• **TASK OBJECTIVE**
Every record must be restated exactly as written.
━━━━━ TASK INPUTS
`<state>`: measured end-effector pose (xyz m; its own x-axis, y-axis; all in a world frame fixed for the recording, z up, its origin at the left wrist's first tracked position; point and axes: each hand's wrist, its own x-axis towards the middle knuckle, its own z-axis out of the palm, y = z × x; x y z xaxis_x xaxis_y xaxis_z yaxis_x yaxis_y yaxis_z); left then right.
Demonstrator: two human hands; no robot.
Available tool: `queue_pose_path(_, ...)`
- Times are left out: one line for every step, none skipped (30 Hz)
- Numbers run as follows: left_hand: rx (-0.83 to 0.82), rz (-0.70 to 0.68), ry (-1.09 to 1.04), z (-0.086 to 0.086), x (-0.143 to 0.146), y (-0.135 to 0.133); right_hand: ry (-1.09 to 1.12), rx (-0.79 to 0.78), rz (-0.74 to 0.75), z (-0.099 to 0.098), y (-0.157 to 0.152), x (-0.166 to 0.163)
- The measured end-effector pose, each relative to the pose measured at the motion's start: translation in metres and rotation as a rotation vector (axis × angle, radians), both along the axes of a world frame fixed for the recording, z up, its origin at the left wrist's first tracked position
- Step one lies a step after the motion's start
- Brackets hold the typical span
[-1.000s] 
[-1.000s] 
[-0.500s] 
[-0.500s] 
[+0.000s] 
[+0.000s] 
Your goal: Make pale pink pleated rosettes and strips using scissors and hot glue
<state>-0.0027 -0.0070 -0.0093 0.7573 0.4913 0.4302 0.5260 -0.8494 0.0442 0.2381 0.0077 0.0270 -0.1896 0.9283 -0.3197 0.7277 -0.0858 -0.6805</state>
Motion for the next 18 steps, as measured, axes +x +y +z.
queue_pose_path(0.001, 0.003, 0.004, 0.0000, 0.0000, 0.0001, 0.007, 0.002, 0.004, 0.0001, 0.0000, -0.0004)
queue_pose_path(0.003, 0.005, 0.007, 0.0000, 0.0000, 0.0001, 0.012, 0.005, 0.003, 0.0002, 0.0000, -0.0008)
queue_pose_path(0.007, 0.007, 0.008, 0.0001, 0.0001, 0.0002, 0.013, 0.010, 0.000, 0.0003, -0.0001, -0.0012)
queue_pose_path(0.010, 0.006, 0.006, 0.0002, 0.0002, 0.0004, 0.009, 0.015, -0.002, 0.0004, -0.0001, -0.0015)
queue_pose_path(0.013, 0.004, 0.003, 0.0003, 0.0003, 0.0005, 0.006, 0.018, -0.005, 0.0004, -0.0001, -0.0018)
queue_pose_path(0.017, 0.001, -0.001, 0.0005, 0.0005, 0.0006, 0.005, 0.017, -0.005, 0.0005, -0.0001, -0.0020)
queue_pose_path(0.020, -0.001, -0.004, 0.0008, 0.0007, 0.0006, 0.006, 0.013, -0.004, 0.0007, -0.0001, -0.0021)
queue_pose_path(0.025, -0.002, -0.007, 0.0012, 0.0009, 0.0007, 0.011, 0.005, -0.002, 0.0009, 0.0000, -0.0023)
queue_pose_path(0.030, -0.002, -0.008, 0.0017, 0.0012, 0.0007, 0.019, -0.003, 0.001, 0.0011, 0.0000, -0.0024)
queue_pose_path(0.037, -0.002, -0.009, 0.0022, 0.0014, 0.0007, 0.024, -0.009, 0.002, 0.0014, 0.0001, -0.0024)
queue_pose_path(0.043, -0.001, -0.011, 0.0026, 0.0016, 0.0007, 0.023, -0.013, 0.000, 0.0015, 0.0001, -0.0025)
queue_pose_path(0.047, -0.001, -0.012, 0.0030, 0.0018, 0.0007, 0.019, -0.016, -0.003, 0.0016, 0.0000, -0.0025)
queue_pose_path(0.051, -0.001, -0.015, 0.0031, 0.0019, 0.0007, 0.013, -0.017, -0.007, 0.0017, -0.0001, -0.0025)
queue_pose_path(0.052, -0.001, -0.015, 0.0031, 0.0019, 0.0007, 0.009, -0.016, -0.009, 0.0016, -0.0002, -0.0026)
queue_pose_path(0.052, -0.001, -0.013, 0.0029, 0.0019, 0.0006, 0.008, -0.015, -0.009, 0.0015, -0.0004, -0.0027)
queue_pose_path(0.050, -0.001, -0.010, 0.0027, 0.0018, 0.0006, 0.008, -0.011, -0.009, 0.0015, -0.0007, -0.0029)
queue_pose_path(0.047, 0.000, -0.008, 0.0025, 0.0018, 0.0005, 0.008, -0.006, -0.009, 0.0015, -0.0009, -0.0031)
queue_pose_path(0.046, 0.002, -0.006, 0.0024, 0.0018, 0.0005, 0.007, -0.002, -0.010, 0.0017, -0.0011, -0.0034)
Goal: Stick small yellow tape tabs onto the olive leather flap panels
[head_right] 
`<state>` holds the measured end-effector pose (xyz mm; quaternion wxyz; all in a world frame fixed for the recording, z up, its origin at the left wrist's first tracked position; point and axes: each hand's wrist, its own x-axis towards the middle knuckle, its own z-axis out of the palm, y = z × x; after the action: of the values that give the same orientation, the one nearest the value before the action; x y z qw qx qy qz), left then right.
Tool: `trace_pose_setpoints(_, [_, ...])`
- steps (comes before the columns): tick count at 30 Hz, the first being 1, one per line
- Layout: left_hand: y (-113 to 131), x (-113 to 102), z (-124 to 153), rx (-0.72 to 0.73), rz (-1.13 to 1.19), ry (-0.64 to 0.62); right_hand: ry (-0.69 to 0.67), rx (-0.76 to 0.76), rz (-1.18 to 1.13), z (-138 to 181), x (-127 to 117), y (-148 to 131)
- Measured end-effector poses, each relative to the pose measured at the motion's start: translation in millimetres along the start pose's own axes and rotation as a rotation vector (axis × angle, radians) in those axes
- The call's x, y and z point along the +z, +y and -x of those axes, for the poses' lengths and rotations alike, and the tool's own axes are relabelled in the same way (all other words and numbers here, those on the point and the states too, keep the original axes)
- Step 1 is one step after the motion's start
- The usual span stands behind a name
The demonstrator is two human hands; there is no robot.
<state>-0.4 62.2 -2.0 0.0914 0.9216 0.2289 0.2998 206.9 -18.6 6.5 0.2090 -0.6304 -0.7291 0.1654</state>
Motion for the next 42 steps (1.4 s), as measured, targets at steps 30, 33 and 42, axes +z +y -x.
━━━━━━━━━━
• **EXERCISE RESULT**
`<state>`: measured end-effector pose (xyz m; its own x-axis, y-axis; all in a world frame fixed for the recording, z up, its origin at the left wrist's first tracked position; point and axes: each hand's wrist, its own x-axis towards the middle knuckle, its own z-axis out of the palm, y = z × x; x y z xaxis_x xaxis_y xaxis_z yaxis_x yaxis_y yaxis_z); left then right.
Demonstrator: two human hands; no robot.
Available tool: `queue_pose_path(_, ...)`
- Times are left out: one line for every step, none skipped (30 Hz)
- Numbers run as follows: left_hand: rx (-0.83 to 0.82), rz (-0.70 to 0.68), ry (-1.09 to 1.04), z (-0.086 to 0.086), x (-0.143 to 0.146), y (-0.135 to 0.133); right_hand: ry (-1.09 to 1.12), rx (-0.79 to 0.78), rz (-0.74 to 0.75), z (-0.099 to 0.098), y (-0.157 to 0.152), x (-0.166 to 0.163)
- The measured end-effector pose, each relative to the pose measured at the motion's start: translation in metres and rotation as a rotation vector (axis × angle, radians), both along the axes of a world frame fixed for the recording, z up, its origin at the left wrist's first tracked position
- Step one lies a step after the motion's start
- Brackets hold the typical span
[-1.000s] 
[-1.000s] 
[-0.500s] 
[-0.500s] 
[+0.000s] 
[+0.000s] 
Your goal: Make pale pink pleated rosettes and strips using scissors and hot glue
<state>-0.0027 -0.0070 -0.0093 0.7573 0.4913 0.4302 0.5260 -0.8494 0.0442 0.2381 0.0077 0.0270 -0.1896 0.9283 -0.3197 0.7277 -0.0858 -0.6805</state>
Motion for the next 18 steps, as measured, axes +x +y +z.
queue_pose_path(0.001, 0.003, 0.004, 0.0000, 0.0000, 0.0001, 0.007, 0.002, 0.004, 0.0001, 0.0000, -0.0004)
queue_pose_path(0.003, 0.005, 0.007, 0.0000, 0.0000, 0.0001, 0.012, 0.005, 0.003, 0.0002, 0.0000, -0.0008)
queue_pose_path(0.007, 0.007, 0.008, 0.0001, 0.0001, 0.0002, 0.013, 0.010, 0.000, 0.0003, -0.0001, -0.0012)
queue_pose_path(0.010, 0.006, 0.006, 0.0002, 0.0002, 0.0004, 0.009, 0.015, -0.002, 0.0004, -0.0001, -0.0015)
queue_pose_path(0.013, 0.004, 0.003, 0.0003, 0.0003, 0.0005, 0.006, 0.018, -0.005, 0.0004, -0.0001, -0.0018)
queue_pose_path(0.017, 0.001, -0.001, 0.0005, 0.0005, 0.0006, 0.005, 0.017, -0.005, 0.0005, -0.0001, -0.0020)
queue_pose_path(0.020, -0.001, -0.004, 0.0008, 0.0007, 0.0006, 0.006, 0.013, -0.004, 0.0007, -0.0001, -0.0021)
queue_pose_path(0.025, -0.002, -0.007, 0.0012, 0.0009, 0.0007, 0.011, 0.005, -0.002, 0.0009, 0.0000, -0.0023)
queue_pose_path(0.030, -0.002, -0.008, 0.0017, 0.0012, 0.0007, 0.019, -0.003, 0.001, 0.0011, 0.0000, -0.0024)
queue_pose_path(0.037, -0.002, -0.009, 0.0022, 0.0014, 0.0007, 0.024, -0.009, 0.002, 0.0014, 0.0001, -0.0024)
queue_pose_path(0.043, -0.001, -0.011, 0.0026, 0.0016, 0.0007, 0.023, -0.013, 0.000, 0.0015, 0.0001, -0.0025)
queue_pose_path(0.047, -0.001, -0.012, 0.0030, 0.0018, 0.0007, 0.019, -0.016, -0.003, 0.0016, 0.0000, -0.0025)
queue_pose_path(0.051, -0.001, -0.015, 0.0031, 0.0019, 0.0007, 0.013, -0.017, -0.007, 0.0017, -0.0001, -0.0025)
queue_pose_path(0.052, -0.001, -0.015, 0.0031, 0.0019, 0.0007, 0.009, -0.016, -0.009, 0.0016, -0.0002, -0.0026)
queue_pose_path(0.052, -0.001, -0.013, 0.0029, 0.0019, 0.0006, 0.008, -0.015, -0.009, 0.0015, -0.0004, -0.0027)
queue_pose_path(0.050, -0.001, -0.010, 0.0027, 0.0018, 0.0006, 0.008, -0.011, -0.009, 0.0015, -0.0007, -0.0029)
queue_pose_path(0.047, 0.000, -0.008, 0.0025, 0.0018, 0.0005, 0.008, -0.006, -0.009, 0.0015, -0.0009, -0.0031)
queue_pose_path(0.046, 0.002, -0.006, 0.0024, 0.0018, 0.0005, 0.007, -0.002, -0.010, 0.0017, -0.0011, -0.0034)
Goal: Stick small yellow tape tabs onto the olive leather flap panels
[head_right] 
`<state>` holds the measured end-effector pose (xyz mm; quaternion wxyz; all in a world frame fixed for the recording, z up, its origin at the left wrist's first tracked position; point and axes: each hand's wrist, its own x-axis towards the middle knuckle, its own z-axis out of the palm, y = z × x; after the action: of the values that give the same orientation, the one nearest the value before the action; x y z qw qx qy qz), left then right.
Tool: `trace_pose_setpoints(_, [_, ...])`
- steps (comes before the columns): tick count at 30 Hz, the first being 1, one per line
- Layout: left_hand: y (-113 to 131), x (-113 to 102), z (-124 to 153), rx (-0.72 to 0.73), rz (-1.13 to 1.19), ry (-0.64 to 0.62); right_hand: ry (-0.69 to 0.67), rx (-0.76 to 0.76), rz (-1.18 to 1.13), z (-138 to 181), x (-127 to 117), y (-148 to 131)
- Measured end-effector poses, each relative to the pose measured at the motion's start: translation in millimetres along the start pose's own axes and rotation as a rotation vector (axis × angle, radians) in those axes
- The call's x, y and z point along the +z, +y and -x of those axes, for the poses' lengths and rotations alike, and the tool's own axes are relabelled in the same way (all other words and numbers here, those on the point and the states too, keep the original axes)
- Step 1 is one step after the motion's start
- The usual span stands behind a name
The demonstrator is two human hands; there is no robot.
<state>-0.4 62.2 -2.0 0.0914 0.9216 0.2289 0.2998 206.9 -18.6 6.5 0.2090 -0.6304 -0.7291 0.1654</state>
Motion for the next 42 steps (1.4 s), as measured, targets at steps 30, 33 and 42, axes +z +y -x.

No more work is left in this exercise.